Task to complete =
Repeat precisely the span of lines below that opens with the line containing "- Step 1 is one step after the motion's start" and closes with the line containing "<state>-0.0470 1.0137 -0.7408", both included.

Data extract =

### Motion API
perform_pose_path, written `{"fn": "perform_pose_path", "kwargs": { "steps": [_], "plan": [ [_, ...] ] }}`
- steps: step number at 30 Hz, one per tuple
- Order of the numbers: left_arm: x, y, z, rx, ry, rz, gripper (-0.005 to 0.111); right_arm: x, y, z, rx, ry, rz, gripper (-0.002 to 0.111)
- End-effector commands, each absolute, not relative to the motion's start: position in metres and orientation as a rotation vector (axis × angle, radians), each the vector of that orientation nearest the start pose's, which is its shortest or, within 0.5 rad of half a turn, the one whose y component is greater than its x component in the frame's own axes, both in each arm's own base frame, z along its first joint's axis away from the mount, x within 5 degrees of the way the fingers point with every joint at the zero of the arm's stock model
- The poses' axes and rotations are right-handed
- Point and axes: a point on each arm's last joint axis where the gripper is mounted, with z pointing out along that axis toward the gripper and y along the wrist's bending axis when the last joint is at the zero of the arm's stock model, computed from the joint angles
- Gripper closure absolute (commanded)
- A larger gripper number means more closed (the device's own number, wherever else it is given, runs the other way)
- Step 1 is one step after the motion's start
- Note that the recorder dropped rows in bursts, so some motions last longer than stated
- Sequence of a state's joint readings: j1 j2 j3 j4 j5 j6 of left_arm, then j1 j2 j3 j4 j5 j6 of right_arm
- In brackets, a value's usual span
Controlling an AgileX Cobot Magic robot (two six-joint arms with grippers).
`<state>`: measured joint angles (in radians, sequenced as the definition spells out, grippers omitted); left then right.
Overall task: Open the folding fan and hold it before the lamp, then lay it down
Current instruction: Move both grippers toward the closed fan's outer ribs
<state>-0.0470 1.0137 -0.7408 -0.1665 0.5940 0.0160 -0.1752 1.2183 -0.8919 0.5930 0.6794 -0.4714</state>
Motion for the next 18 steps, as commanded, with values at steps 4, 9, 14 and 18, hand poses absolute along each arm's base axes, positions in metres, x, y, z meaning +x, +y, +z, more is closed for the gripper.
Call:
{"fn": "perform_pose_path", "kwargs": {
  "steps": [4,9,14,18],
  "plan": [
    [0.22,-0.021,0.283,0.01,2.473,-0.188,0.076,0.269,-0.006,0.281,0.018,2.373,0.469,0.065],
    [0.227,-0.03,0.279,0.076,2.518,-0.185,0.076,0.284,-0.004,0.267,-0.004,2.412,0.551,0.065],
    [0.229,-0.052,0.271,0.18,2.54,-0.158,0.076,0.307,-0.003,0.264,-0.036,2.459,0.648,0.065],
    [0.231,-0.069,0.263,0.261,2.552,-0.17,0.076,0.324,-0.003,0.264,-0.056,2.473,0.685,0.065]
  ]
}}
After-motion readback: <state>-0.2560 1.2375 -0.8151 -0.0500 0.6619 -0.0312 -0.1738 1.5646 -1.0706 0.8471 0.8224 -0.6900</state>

Solved problem =
- Step 1 is one step after the motion's start
- Note that the recorder dropped rows in bursts, so some motions last longer than stated
- Sequence of a state's joint readings: j1 j2 j3 j4 j5 j6 of left_arm, then j1 j2 j3 j4 j5 j6 of right_arm
- In brackets, a value's usual span
Controlling an AgileX Cobot Magic robot (two six-joint arms with grippers).
`<state>`: measured joint angles (in radians, sequenced as the definition spells out, grippers omitted); left then right.
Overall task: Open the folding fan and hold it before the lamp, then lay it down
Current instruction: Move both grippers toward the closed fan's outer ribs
<state>-0.0470 1.0137 -0.7408 -0.1665 0.5940 0.0160 -0.1752 1.2183 -0.8919 0.5930 0.6794 -0.4714</state>

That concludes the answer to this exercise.